The Italian bishops’ conference will accept the majority of African migrants who have spent 10 days stranded on a coast guard ship in a Sicilian port.
According to the Los Angeles Times, the office of Prime Minister Giuseppe Conte announced on Saturday that the bishops’ conference would take 100 migrants. Albania and Ireland will also accept 20 migrants each.
A total of 190 migrants, primarily from Eritrea, had been found stranded at sea and rescued by the Italian Coast guard on August 16. The ship arrived to the Sicilian port of Catania on August 20.
The migrants were not allowed to disembark, however, except for 50 who were given permission to leave due to health reasons.
The BBC reported that Interior Minister Matteo Salvini would not grant the vessel permission to disembark until there was a plan to distribute the migrants among other EU countries, so as not to be a “burden” to Italian citizens.

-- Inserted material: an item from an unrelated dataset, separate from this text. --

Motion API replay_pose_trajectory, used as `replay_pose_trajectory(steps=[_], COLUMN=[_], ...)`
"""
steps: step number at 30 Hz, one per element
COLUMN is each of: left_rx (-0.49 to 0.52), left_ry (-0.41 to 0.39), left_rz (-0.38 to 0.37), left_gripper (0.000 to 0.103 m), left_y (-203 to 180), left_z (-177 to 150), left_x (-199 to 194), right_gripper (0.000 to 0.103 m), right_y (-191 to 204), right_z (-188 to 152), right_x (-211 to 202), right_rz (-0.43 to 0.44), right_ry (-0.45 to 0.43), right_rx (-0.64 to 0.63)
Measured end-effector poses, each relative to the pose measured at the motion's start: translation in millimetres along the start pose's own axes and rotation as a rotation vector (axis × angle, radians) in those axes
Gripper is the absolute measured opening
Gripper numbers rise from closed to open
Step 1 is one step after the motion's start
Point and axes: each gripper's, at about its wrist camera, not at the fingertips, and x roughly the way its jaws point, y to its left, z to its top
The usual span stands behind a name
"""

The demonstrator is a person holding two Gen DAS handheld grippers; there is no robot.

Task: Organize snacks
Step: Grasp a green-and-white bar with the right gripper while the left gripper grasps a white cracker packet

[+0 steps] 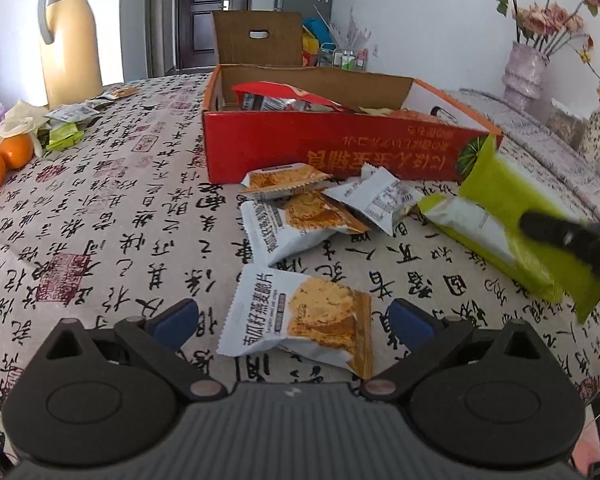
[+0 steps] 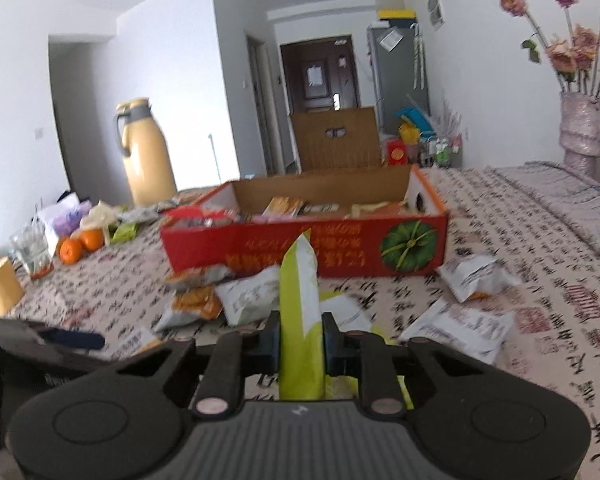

An inquiry was opened by Sicilian prosecutors to investigate possible illegal confinement by Salvini, as concerns were raised about the health effects of confinement on the migrants onboard.
Pope Francis discussed the stranded migrants during his in-flight press conference from Dublin to Rome on August 26.
“The welcoming of migrants is something as old as the bible. It’s in Deuteronomy, in the Commandments. God commands welcoming the migrant, the foreigner. It’s so old that it is in the spirit of revelation but also in the spirit of Christianity. It’s a moral principle,” he said.
The plan to resettle the Eritrean immigrants was handled by the Italian bishop’ conference and Fr. Aldo Bonaiuto, a member of the Association Giovanni XXIII, the pope said, adding that he had not been personally involved in the arrangement.
He said the immigrants are “going to a better world at Rocca di Papa,” an Italian town near Rome. “They will be welcomed there,” he added.
Pope Francis decried the consequences of sending refugees back to the countries from which they are trying to escape.
“They are taken by the traffickers. Painful, the things that they do to the men... the women and the children, out! They sell them.”
A “reasonable welcoming” of migrants, he said, must include the proper means of integration, such as aid to learn the country’s language and find work.
The Holy Father pointed to a recent encounter with a migrant woman who been among the 13 refugees from Syria he had taken from the Island of Lesbos to Rome in 2016. He said she is now studying at the university level and an example of integration.
“This is the work with migrants. There is an openness of heart for everyone, suffering, then integration as a condition for welcoming and then the prudence of those who govern for doing this,” he said.